What Happened that Day?

WHEN reporters arrived at the remote Nicaraguan rebel camp La Penca on May 30, 1984, it was already late. Leader Edén Pastora said the press conference they had come for was to be held the next morning. But shortly after the 24 journalists disembarked from the boats they had taken up the San Juan River to the jungle camp and entered the rustic stilt house, they found themselves clustered around Pastora (TT, June 8, 1984).

And that is when it happened. At 7:20 p.m., as people were pushing forward and snapping pictures, the bomb went off. The force of the blast instantly killed Rosa Alvarez, a young radio operator for Pastora’s rebel group, and caused injuries among every journalist present, from minor to fatal.

TICO Times reporter Linda Frazier, 38, did not die from her injuries until the next morning, after a night of agony at the site. Channel 6 cameraman Jorge Quirós, 24, also died at the site. The station’s assistant Evelio Sequeira, 43, died a week later.

Meanwhile, witnesses reported seeing the person later identified as the bomber in the lower area, under the building from where he had used a remote detonator to set off the suitcase explosives.

What followed has made survivors wonder for years if more lives could have been saved. Pastora, who suffered burns and fractures, was rushed off by speedboat. According to survivors, the least wounded were among the first to be evacuated – on slow, leaky, outboard-powered dugouts.

Witnesses said it was more than an hour before any of the more seriously injured were attended to by the rebel group’s terrified personnel, who dragged them out of the building, applied tourniquets and administered antibiotic injections, but little else. Reports later revealed they were operating under a triage system and attending first to those they thought would most likely survive.

NEWS of the tragedy arrived in San José around 8 p.m., via radio transmission. The first boatload of victims was met by waiting ambulances in Costa Rica at 9 p.m., after an hour-long trip on the San Juan and San Carlos rivers. The trip to the Ciudad Quesada hospital was another 45 minutes. The evacuation and treatment continued into the evening.

Despite requests for helicopters from the U.S. Embassy and nearby U.S. ranchers with planes and radios, the entire evacuation was done by boat and car.

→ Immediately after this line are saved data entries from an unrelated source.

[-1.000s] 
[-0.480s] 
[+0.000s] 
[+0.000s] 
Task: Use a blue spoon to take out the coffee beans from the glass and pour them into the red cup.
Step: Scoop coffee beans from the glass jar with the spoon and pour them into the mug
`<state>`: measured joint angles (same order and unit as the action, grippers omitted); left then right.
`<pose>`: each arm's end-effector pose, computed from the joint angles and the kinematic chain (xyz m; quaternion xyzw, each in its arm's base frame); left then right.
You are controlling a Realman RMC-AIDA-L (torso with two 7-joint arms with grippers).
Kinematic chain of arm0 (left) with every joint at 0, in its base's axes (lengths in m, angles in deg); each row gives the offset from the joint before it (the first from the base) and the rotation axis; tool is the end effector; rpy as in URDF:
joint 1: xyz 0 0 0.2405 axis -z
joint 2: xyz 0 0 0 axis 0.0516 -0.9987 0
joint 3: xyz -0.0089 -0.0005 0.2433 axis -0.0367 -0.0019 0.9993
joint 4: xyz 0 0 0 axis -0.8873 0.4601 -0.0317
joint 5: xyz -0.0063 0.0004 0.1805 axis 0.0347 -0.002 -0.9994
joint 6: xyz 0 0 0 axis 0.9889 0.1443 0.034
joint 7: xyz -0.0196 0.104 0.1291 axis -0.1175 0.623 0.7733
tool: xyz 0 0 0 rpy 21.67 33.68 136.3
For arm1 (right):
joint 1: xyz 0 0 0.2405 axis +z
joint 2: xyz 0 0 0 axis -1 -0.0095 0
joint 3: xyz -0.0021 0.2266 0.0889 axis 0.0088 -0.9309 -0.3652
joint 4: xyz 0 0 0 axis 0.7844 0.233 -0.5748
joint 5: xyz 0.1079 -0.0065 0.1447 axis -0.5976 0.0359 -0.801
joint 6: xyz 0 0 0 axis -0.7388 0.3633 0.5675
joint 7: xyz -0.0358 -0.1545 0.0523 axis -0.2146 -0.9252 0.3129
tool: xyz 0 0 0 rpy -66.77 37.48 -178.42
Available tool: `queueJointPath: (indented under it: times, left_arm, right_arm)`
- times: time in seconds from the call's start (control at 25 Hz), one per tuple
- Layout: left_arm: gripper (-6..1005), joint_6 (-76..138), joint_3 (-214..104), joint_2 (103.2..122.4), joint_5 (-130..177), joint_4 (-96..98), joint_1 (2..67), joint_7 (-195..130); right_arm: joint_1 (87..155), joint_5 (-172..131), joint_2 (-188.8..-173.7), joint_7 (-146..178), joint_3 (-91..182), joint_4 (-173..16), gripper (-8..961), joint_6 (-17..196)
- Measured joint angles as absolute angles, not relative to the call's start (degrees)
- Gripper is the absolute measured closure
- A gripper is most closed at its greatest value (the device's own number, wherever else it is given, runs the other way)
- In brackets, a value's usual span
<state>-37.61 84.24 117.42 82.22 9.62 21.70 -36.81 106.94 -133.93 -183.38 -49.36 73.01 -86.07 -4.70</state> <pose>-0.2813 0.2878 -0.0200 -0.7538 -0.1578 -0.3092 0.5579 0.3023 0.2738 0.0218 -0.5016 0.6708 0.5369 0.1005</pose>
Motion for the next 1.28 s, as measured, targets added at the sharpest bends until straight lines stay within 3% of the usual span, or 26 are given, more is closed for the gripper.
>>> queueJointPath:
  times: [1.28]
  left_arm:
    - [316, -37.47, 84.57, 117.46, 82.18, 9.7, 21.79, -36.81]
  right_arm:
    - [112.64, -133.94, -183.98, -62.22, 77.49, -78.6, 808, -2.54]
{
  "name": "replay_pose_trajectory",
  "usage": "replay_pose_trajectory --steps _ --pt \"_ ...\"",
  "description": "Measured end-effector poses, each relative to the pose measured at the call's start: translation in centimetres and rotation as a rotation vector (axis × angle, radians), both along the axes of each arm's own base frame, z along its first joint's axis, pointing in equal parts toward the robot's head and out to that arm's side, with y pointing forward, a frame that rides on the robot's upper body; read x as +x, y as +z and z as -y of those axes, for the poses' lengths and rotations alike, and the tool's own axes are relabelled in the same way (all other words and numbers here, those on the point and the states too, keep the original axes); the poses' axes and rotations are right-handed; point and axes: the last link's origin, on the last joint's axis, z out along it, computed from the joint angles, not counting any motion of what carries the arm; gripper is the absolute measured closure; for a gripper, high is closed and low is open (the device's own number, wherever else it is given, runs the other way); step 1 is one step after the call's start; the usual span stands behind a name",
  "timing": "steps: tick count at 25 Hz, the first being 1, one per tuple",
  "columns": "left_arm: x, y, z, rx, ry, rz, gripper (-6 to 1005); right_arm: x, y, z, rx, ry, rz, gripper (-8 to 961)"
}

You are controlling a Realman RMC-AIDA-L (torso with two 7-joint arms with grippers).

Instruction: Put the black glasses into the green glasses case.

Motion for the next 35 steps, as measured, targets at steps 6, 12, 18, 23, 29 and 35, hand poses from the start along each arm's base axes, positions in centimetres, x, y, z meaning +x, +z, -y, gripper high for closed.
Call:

Death Came before Answers for Outspoken Journalist

UNPARALLELED dedication to uncovering the truth about the La Penca bombing died last year with the death of foreign press correspondent Roberto Cruz. The explosion took from him a leg, eye and hearing in his left ear, and fueled his drive to seek justice for the terrorist act until his death (TT, Feb. 28, 2003).

“There have been no accusations or arrests made of those involved in the massacre of journalists,” Cruz told The Tico Times in a 2001 interview. “The continued cover-up makes a mockery of justice and of the journalists who lost their lives.”

Cruz maintained the assassination plot was authored by CIA officials working with high-ranking members of the Costa Rican and U.S. governments.

IN May 1999, after years of accumulating additional testimonies and documentation to support his case, he – along with family members of the two Channel 6 staffers killed in the blast – filed a criminal case before the Costa Rican court system (TT June 8, 2001).

The case, handled by Costa Rican prosecutor Paula Guido, will come to a close in the near future with her final report, she said this week. She said she is preparing to present it and her conclusions to a Costa Rican judge in the future, but did not say when.

No one has picked up the torch that Guatemalan-born Cruz dropped when he died at age 67, and Guido says she does not believe any new evidence will surface.

JOURNALIST Martha Honey, who conducted an 18-month investigation of the bombing with her husband Tony Avirgan, also injured by the bomb, said Cruz “was terribly wounded both physically and psychologically because of La Penca, and he struggled to get to the truth of it. In my mind, he is the real hero and needs to be remembered,” she added.